- [Your assignment]: The reply should contain the full listing exactly as written and no pictures at all.
[Start of section]
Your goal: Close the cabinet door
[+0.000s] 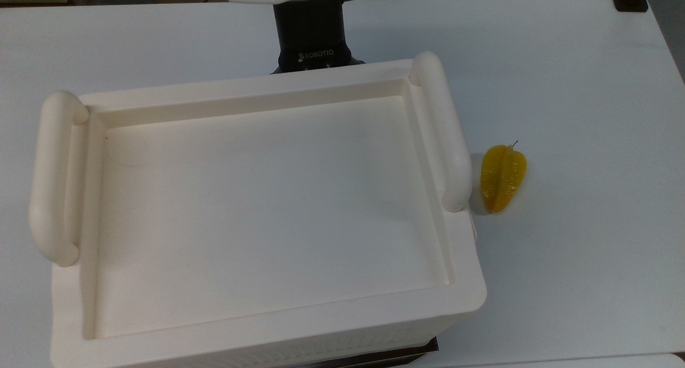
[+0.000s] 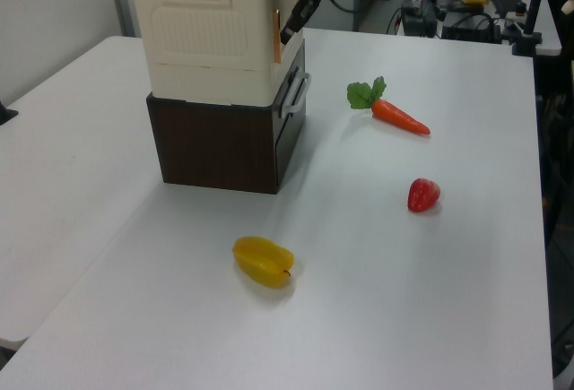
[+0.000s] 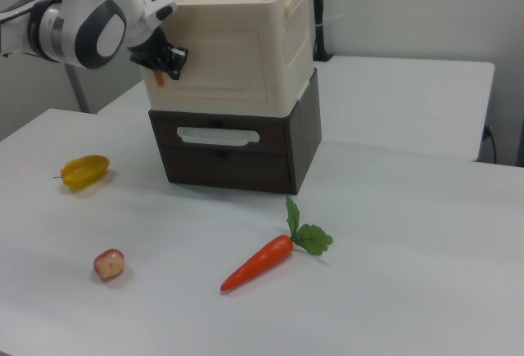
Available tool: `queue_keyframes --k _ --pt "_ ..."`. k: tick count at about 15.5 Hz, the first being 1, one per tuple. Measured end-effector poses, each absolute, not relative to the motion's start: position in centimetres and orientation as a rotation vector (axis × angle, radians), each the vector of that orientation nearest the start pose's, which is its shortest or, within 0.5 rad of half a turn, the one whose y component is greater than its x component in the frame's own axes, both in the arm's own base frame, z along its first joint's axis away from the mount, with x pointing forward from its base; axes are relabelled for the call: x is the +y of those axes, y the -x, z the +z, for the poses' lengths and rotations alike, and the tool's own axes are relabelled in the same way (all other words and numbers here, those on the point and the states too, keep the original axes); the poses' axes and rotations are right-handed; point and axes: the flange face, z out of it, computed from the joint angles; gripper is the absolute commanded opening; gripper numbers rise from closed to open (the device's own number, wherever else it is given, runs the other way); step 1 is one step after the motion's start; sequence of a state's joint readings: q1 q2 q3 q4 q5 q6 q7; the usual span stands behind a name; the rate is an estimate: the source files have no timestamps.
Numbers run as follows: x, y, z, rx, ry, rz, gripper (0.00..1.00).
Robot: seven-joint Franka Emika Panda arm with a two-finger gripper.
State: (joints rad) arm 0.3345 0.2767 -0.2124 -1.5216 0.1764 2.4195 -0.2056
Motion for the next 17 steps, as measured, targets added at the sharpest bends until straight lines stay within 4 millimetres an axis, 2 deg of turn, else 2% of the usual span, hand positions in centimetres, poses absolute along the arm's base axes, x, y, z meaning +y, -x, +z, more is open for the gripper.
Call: queue_keyframes --k 6,9,13,14,15,16,17 --pt "10.3 -68.1 57.6 -0.366 2.902 -0.908 0.0" --pt "9.1 -66.7 57.6 -0.347 2.955 -0.661 0.02" --pt "4.9 -62.9 59.4 -0.218 2.992 -0.324 0.1" --pt "3.7 -62.0 60.1 -0.172 2.995 -0.266 0.24" --pt "2.5 -61.0 60.7 -0.135 3.0 -0.208 0.44" --pt "1.5 -59.9 61.2 -0.113 3.012 -0.148 0.58" --pt "0.7 -58.9 61.6 -0.103 3.032 -0.099 0.77"
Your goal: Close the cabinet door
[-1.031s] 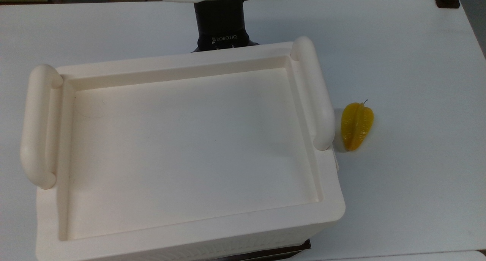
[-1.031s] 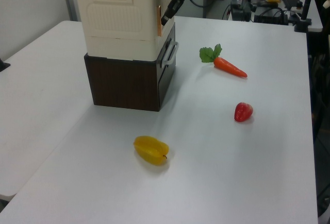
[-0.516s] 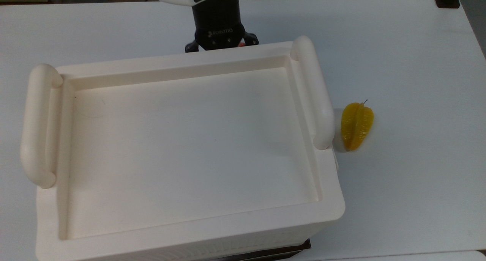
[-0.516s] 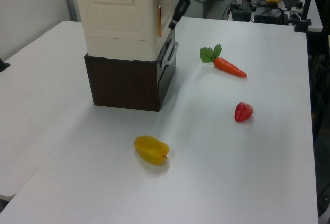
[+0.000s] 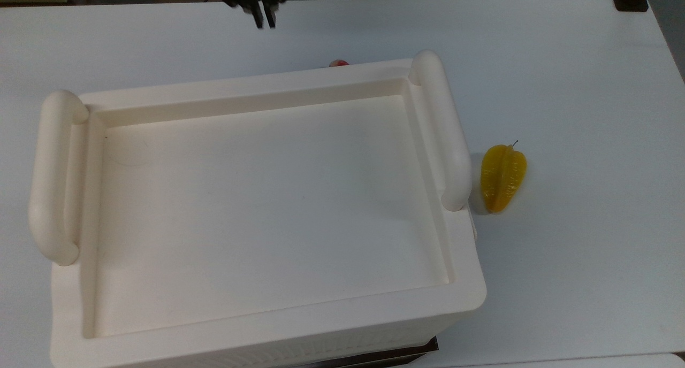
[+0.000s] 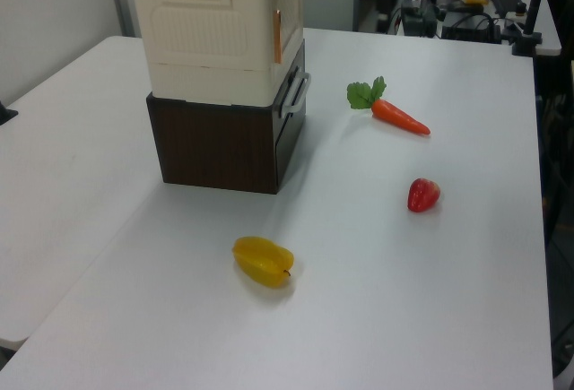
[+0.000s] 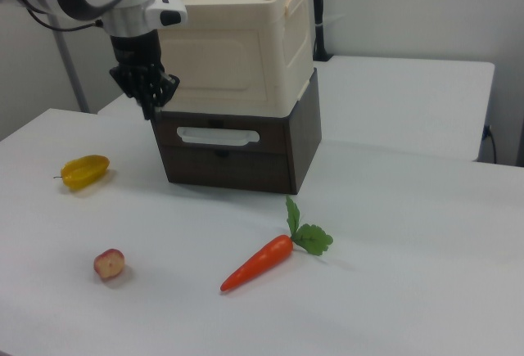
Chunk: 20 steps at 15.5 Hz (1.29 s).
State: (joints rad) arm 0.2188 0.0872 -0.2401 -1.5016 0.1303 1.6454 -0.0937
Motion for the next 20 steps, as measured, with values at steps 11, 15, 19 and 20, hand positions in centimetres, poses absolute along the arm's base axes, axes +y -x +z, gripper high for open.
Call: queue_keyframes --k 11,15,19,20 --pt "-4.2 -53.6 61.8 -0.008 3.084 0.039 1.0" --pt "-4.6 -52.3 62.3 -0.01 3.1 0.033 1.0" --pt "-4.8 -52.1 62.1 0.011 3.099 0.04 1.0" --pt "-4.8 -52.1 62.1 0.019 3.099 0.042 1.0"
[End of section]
- [Task output]:
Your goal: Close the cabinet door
[+0.000s] 
[+0.000s] 
[+0.000s] 
Available tool: `queue_keyframes --k _ --pt "_ ..."`. k: tick count at about 15.5 Hz, the first being 1, one per tuple. Measured end-effector poses, each absolute, not relative to the motion's start: position in centimetres and orientation as a rotation vector (axis × angle, radians), each the vector of that orientation nearest the start pose's, which is its shortest or, within 0.5 rad of half a turn, the one whose y component is greater than its x component in the frame's own axes, both in the arm's own base frame, z along its first joint's axis away from the mount, with x pointing forward from its base; axes are relabelled for the call: x is the +y of those axes, y the -x, z the +z, for the poses' lengths and rotations alike, and the tool's own axes are relabelled in the same way (all other words and numbers here, those on the point and the states too, keep the original axes); the poses' axes and rotations are right-handed; point and axes: the flange face, z out of it, computed from the joint angles; gripper is the absolute commanded opening; gripper numbers rise from closed to open (the device's own number, wherever else it is given, runs the other way); step 1 is one step after the motion's start; sequence of a state's joint readings: q1 q2 q3 q4 q5 q6 q7; the usual span stands behind a name; the rate is an estimate: the source files have no timestamps.
Numbers run as follows: x, y, z, rx, ry, rz, gripper (0.00..1.00).
Robot: seven-joint Franka Emika Panda arm with a two-finger gripper.
State: (joints rad) arm 0.3345 0.2767 -0.2124 -1.5216 0.1764 2.4195 -0.2056
Motion for the next 17 steps, as measured, targets added at the sharpest bends until straight lines stay within 4 millimetres an axis, 2 deg of turn, else 2% of the usual span, hand positions in centimetres, poses absolute along the arm's base axes, x, y, z meaning +y, -x, +z, more is open for the gripper.
Call: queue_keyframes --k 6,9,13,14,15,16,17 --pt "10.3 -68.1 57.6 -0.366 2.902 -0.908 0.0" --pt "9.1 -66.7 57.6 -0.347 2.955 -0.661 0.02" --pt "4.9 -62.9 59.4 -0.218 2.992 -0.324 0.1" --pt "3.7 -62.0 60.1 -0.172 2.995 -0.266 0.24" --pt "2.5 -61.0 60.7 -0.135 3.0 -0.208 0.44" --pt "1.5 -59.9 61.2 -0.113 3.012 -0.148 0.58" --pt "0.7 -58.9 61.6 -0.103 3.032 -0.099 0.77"
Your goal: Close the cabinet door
[-1.031s] 
[-1.031s] 
[-0.516s] 
[-0.516s] 
[+0.000s] 
[+0.000s] 
[+0.000s] 
Chunk: 20 steps at 15.5 Hz (1.29 s).
State: (joints rad) arm 0.2188 0.0872 -0.2401 -1.5016 0.1303 1.6454 -0.0937
Motion for the next 20 steps, as measured, with values at steps 11, 15, 19 and 20, hand positions in centimetres, poses absolute along the arm's base axes, axes +y -x +z, gripper high for open.
Call: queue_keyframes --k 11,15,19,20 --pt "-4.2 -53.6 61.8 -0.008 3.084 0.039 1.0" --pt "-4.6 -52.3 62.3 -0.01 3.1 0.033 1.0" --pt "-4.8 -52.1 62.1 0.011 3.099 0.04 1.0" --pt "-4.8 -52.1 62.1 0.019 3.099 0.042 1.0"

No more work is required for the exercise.